To Teach Is to Learn

I’m on leave and not teaching this semester, but in many ways it seems that I am, and that’s okay. Teaching is something I love. Sometimes I love it as much as writing. Sometimes I love it less. Sometimes I put on my crabby pants and grumble about all the time that being a teacher takes from my own writing. Then I remember the way my father broke down his body working our farm and what it was like the year and a half when I left my undergraduate studies and worked in a tire repairs manufacturing plant, and I think how truly blessed I am.

Teaching happens in many ways outside the classroom. I’m currently directing four MFA theses, and I’m in the midst of a long reading period and conversations with my students. I’m celebrating with them their successes in the manuscripts they’ve prepared, and I’m talking with them about some things they can do to improve the work before their defense dates in April. To sit with a young writer and to talk passionately about the craft? Sometimes, I have a hard time believing that people pay me to do that.

I’m also reviewing manuscripts for various presses, delighting in the discovery of new writers, engaging with their work on a critical level. When I articulate what’s working and what’s not, and why, I end up learning something at the same time I’m trying to teach someone else. I love this learning. When it comes to the life-long apprenticeship that writing is, I’ve always thought of myself as a perpetual student.

I’ve served on two search committees this year, and that service is a form of teaching, too. To engage with candidates for creative writing positions and to talk pedagogy is all part of the interchange between two parts of myself: the faculty member I am, and the student I’ll always be.

I’ve also written countless letters of recommendation. I’ve praised students, current and past. I’ve talked about their work, their teaching, their citizenship, and each time I do, I think of all the people over the years who have done the same for me. Writing those letters reminds me of how fortunate I am to be a part of this family of writers and teachers.

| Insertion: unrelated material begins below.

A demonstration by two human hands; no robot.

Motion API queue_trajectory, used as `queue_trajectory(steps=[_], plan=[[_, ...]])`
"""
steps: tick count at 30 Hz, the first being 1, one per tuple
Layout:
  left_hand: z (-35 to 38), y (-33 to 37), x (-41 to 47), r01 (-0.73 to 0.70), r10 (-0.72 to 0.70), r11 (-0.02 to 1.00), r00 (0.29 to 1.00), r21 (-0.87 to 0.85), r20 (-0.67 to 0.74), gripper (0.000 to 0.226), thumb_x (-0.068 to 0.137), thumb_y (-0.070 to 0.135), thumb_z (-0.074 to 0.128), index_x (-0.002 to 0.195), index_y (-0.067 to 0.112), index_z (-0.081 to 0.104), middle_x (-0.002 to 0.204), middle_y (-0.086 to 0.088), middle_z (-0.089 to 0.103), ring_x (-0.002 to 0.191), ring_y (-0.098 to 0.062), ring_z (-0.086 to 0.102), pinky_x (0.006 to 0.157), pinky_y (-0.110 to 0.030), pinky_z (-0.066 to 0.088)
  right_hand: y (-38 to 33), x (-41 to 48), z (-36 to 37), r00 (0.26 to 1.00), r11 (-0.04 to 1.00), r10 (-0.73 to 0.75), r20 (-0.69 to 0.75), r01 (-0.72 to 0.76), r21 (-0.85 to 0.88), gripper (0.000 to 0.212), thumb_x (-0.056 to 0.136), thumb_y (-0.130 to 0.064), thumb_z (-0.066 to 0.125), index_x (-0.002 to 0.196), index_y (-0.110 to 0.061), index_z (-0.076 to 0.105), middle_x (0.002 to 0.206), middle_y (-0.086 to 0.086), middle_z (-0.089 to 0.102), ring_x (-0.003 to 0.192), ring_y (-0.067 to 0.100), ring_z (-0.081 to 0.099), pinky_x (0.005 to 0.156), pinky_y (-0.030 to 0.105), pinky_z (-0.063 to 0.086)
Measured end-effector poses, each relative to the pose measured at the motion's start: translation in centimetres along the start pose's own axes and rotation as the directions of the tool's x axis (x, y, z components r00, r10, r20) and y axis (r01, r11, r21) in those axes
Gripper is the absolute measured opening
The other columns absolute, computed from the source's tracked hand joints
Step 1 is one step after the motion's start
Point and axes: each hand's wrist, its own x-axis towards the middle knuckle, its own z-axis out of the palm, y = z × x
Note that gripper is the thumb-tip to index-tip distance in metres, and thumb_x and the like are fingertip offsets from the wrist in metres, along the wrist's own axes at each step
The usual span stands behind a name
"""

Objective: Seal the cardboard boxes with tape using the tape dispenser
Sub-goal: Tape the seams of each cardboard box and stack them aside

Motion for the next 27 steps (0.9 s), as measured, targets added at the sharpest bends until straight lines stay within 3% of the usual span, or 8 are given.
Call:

Does it all sometimes seem like a burden? All the reading of manuscripts and service to my program and department, all the letters I write? Of course it does. And sometimes I complain a little, and sometimes I wish for more time for my own writing. Then there’s a day like yesterday when a graduate student sends me an excited email with the news that an essay he wrote in my workshop has been accepted for publication in a well-known journal. Or a day like today when I see that a former student will be teaching at a prominent writers’ conference this summer. I read his impressive bio. He has his own teaching position now, his own students, and I’m proud to be part of that chain, pleased to be a link, no matter how small or insignificant, in the generations that connect us all.

Like most people, I sometimes need to be reminded of all that blesses me. I remember one of my writing teachers at the University of Arkansas, Bill Harrison, telling those of us in his fiction workshop that if we could publish a little and get a teaching position, we could live a pleasant life. As with so many things, he was right. To be able to offer up this blog post is yet another blessing. To not be a part of this continuing conversation about the things that matter most to me? How miserable I’d be. “I’m not a teacher,” George Bernard Shaw said, “only a fellow traveler of whom you asked the way. I pointed ahead—ahead of myself as well as you.” I love this journey and all the fellow travelers I’ve known and continue to know. I love each thing I learn every time I teach.

2 Comments

  1. Roberta W. Coffey on March 7, 2016 at 10:23 am

    Thank you, Lee, for all the time you devote to teaching, and especially for your blog. I never fail to learn from you; that learning began on campus at VCFA a few years ago. I am grateful for the opportunity you provide to continue that learning.

  2. Lee Martin on March 8, 2016 at 11:31 am

    Roberta, I have such fond memories of that workshop at VCFA. It was the first one I’d taught there, and I couldn’t have wished for a better group.